Your assignment: Say how many lines of the listing below include the word "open", with no other output.

Supplied information:

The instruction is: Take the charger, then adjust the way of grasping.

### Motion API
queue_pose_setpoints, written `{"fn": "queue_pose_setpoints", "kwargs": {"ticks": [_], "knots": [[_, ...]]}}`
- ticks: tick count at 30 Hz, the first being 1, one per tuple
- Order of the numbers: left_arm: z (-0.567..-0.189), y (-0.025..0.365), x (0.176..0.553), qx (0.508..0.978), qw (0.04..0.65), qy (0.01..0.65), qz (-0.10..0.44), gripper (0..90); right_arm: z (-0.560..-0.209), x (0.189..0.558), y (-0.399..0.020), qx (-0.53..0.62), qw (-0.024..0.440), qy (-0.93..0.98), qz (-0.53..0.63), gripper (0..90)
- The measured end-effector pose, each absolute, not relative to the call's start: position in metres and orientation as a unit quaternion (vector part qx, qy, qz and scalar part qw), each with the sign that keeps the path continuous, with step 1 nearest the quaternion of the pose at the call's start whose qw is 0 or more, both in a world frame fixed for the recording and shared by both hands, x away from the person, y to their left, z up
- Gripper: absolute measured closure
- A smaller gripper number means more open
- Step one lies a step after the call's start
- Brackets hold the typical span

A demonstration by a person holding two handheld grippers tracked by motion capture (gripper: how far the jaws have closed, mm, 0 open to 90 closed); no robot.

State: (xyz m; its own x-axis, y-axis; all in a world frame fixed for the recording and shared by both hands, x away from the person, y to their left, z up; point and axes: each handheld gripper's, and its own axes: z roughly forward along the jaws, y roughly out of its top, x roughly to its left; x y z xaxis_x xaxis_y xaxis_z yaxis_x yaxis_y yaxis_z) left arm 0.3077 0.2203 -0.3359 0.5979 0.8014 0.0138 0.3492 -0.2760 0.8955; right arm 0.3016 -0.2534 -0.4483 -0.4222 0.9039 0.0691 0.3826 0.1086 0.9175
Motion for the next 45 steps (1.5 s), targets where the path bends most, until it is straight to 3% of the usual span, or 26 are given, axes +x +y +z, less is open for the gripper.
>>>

Exercise answer: 3